In the note I wrote out to her, I wrote: “To probably my oldest fan, Brandon Wright” with a generic “Thank you for supporting my writing adventure.” She smiled after she read it, picked up a free bookmark (passed on the free post card) and shook my hand before she thanked me and left.

Here is what is mind boggling for me, she took the time to come into a book store to buy my book and get my signature, and thanked ME for it? I had to correct her for sure, “M’am, I want to thank you for taking the time to come out here today.” She smiled and said, “No need to thank me, I’m the one who is honored to see a young man (btw, I’m not THAT young) prove to the world that you can and will follow your dreams. You are an inspiration to me and I have started writing my own book.”

My Surprise? This woman, at a very late age, has decided to start her journey on achieving her life-long dream of writing a book. I will probably remember that for the rest of my life!

Now on to the good parts!

What I did right, and what I did wrong.

The Wrong
My audience was “Everyone” when it should have been people that enjoy my genre
I didn’t utilize twitter correctly
I wasn’t very active on my Facebook event
I ordered too many books (50)

The Right
I ordered too many books (I’ll explain in a second)
I didn’t PUSH the book signing on anyone. I presented the information and left it at that.
I chose a FANTASTIC venue
I posted, after the event ended, that I will still be signing and sending out signed copies to anyone who wants one.

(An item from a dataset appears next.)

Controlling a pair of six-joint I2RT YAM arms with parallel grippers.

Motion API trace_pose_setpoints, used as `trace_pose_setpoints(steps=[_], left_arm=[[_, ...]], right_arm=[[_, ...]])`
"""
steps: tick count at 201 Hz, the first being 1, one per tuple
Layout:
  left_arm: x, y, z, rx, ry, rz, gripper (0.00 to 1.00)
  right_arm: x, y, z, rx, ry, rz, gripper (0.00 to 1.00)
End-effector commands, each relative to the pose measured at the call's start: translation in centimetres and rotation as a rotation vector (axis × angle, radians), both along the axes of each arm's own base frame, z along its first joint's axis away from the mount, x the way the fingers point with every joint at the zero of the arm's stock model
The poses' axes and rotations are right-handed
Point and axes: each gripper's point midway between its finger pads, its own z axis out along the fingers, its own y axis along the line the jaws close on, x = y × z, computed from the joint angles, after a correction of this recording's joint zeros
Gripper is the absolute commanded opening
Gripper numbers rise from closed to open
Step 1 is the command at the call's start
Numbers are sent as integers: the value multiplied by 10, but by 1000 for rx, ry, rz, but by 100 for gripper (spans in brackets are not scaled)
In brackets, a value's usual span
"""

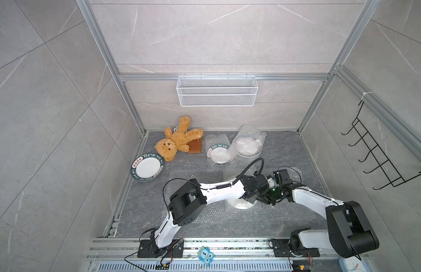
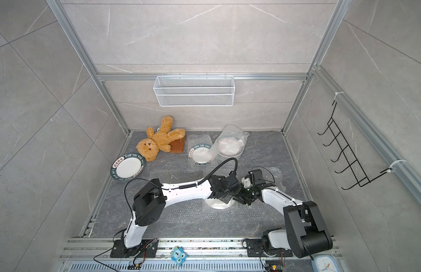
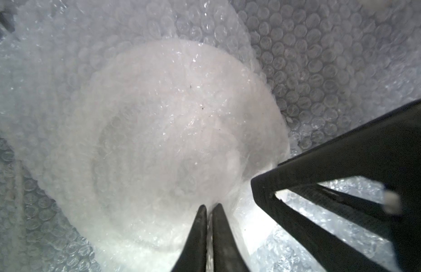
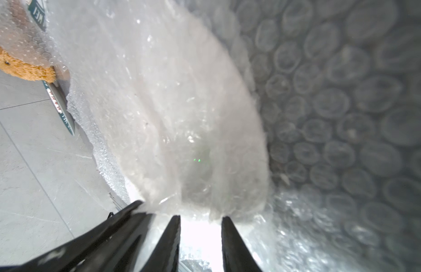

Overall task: Unpack dinner plates from bubble wrap
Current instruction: Unwrap the bubble wrap.

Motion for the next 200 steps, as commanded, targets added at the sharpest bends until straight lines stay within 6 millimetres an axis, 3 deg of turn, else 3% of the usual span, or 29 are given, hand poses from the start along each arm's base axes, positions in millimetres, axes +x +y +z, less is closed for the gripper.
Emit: trace_pose_setpoints(steps=[1, 45, 82, 148, 200], left_arm=[[6, -9, 23, -51, -12, 4, 2], [4, -14, 32, -85, -3, -4, 0], [5, -16, 43, -109, -18, -4, 0], [16, -11, 71, -133, -84, 20, 0], [24, -5, 89, -177, -102, 43, 0]], right_arm=[[2, -4, -5, -42, 5, 6, 32], [19, 2, 0, -12, -25, -17, 32], [20, -4, -10, -54, 7, -35, 31], [5, -23, -31, -163, 99, -98, 30], [-2, -26, -41, -165, 144, -138, 29]])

“I ordered too many books” is in both Wrong and Right…why?

A friend of mine works for a publisher and he said, “Have as many books as there will be people +10% more.” It’s fantastic advice. Why? Even if you don’t sell out (I only sold 15 books), now you have books to sell OR give away in contests. People love free stuff, and will give you precious e-mail addresses, fill out surveys, and more for a free book. I’ve also heard of people “accidentally” leaving a copy behind at a doctor’s office (mine wouldn’t be appropriate at a pediatrician’s office, so please be wary of where you accidentally leave a copy). It gets your name out there, and gets people talking about your book.